The wild man actually trembled; he'd grown far too accustomed to Mago's beatings, even if they hadn't come as often lately. "I—I know of no such --"

"Paper and ink, man! Why would a wild creature and a slave need paper and ink?"

"Why would your pet historians need them?" the wild man snapped.

He instantly regretted that comment, but Hannibal just smiled. The wild man could rarely tell whether the General's smiles were genuine or feigned. "Histories are important, Savage. If I don't have Silenus and Sosylus write my side of things, then the record will fall to those Roman dogs, and who knows what the world will think of me...." Hannibal seemed lost in thought for a moment; then his head jerked up and he addressed the wild man. "Alexander the Great," Hannibal said.

"What?"

"Alexander the Great. He's like you, Savage. Unkillable. Immortal."

"He's dead," the wild man observed.

"And he's going to be remembered as the greatest general in history," Hannibal said. "Immortal. We don't all have access to your kind of immortality, Savage. So our only chance is to write our stories... the story of a boy who inherits his father's army, and his unfinished work, and his enemies... ah, but that's Alexander's story, of course. Until someone else eclipses him."

"History doesn't have enough room for two immortals?"

"I don't think so, wild man. There can only be one greatest general. Just as there can only be one greatest city... Rome dies, or Carthage does. And to the winner goes immortality."

"Immortality purchased at the cost of all your men's lives."

Hannibal rose from his chair, and the wild man was afraid he was in trouble again. But Hannibal placed his gourd gently on a table, and said, "You may be right. You're the only one who points these things out to me, Savage. The only one.... Tell me, why hasn't Mago punished you for these thefts of yours?"

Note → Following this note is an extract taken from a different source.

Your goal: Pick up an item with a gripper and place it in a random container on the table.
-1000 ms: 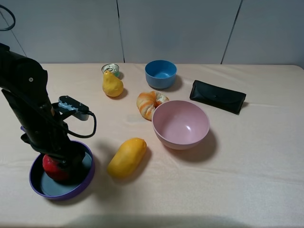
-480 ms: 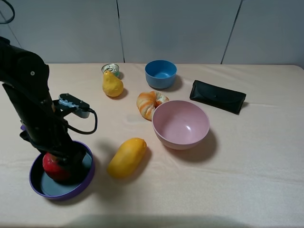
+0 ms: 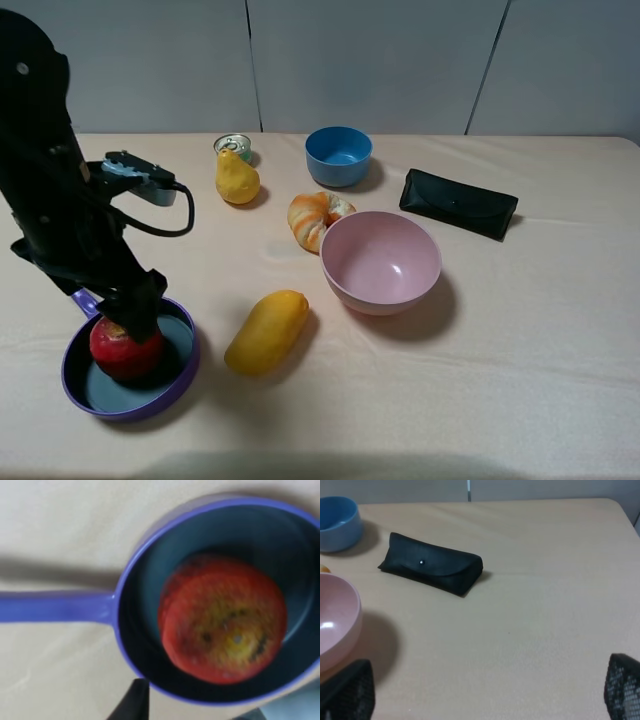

"Mago is not a smart man. Perhaps he doesn't know about them."

"Oh, he knows. He even knows about the journal you've been keeping. He's just afraid to discipline you anymore. Tell me, Savage, why is that?"

The wild man weighed the options, and decided this might be the right person and the right time to tell the truth. "I've been helping him out with the quartermaster's duties. Well, I've been doing them, actually. Mago's logistics aren't the best."

"Yes, I thought the new rationing system was a bit beyond his grasp. Well, Savage, there's only one way to correct such presumption on your part." Hannibal let the sentence hang in the air for a minute, and seemed gratified when he saw the wild man's tension. "I'm going to have to promote you. Savage, you are now quartermaster-general of my army, and you report directly to me."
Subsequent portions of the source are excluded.